El 2 de diciembre de 2020 Haas confirmó que Mick Schumacher competirá en Fórmula 1 a partir de 2021 tras su ascenso desde F2 y Ferrari Driver Academy.
El anuncio del 2 de diciembre de 2020 resolvió una de las incógnitas clave del invierno. Schumacher llegaba como campeón de Fórmula 2 y miembro consolidado de la Ferrari Driver Academy, un perfil que encajaba con la estrategia de futuro de Haas, un equipo limitado en recursos y con escaso margen para desarrollar su monoplaza durante 2021.
En lo deportivo la elección era coherente. Schumacher construyó su título de F2 a partir de una gestión sólida de neumáticos, ritmo constante en tandas largas y una mejora progresiva en clasificación.
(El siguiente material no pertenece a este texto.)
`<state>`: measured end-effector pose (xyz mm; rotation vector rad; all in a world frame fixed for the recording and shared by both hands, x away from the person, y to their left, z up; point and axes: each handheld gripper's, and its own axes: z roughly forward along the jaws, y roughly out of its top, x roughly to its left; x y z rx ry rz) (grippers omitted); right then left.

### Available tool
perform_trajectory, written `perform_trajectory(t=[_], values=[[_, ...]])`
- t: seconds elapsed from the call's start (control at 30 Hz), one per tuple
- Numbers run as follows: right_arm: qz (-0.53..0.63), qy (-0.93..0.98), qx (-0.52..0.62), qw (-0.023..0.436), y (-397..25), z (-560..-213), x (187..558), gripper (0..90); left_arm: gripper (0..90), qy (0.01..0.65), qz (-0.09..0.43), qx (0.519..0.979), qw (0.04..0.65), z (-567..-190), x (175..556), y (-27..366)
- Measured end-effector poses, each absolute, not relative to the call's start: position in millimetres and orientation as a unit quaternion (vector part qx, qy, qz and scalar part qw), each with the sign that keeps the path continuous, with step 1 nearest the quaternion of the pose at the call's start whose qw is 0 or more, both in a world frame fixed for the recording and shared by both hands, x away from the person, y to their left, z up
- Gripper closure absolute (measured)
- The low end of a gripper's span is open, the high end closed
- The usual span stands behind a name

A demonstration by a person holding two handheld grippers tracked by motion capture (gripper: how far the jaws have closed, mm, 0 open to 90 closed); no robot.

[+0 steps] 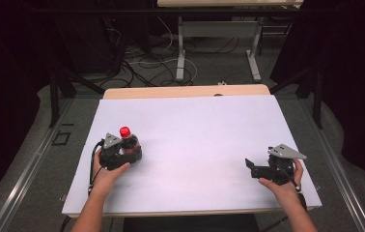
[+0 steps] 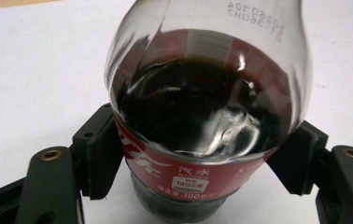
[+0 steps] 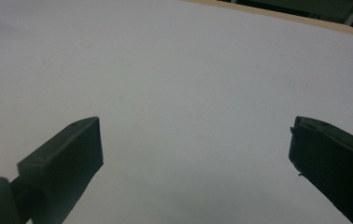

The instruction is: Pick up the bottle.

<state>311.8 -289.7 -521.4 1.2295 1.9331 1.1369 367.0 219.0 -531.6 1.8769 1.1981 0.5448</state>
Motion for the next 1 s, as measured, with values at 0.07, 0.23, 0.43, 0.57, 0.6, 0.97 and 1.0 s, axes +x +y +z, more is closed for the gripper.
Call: perform_trajectory(t=[0.07, 0.23, 0.43, 0.57, 0.6, 0.97, 1.0], values=[[0.425, 0.728, 0.459, 0.281, -288.2, -521.4, 311.6, 2.4, 29.1, 0.478, 0.218, 0.744, 0.413, -531.7, 366.6, 219.0], [0.423, 0.736, 0.451, 0.275, -282.4, -518.8, 311.8, 2.7, 29.2, 0.474, 0.222, 0.748, 0.407, -529.0, 364.0, 215.5], [0.424, 0.744, 0.445, 0.262, -274.6, -510.5, 310.3, 5.4, 29.2, 0.461, 0.221, 0.754, 0.412, -518.9, 356.4, 205.4], [0.440, 0.741, 0.439, 0.253, -266.9, -505.0, 311.2, 5.3, 29.2, 0.441, 0.218, 0.762, 0.421, -511.5, 349.8, 193.9], [0.442, 0.744, 0.435, 0.249, -265.3, -502.4, 310.9, 5.3, 29.2, 0.436, 0.214, 0.765, 0.422, -509.8, 348.3, 190.5], [0.464, 0.757, 0.389, 0.245, -238.0, -460.9, 312.3, 15.0, 29.4, 0.388, 0.183, 0.787, 0.444, -492.3, 331.6, 143.0], [0.468, 0.757, 0.387, 0.240, -234.7, -456.4, 312.6, 15.1, 29.4, 0.382, 0.181, 0.788, 0.448, -491.3, 329.9, 137.7]])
Estas características se ajustaban a un equipo que necesitaba regularidad y datos fiables más enn que picos de rendimiento.
El fichaje también tenía implicaciones operativas. Haas esperaba que su disciplina en las reuniones técnicas facilitara el trabajo de desarrollo. La estructura de Ferrari aportaba apoyo adicional en simulador y preparación.
Para Schumacher el paso suponía la progresión natural de su trayectoria. El reto sería adaptarse a un coche destinado a rodar en la parte baja de la parrilla, pero el contexto le ofrecía margen para aprender sin presión inmediata de resultados.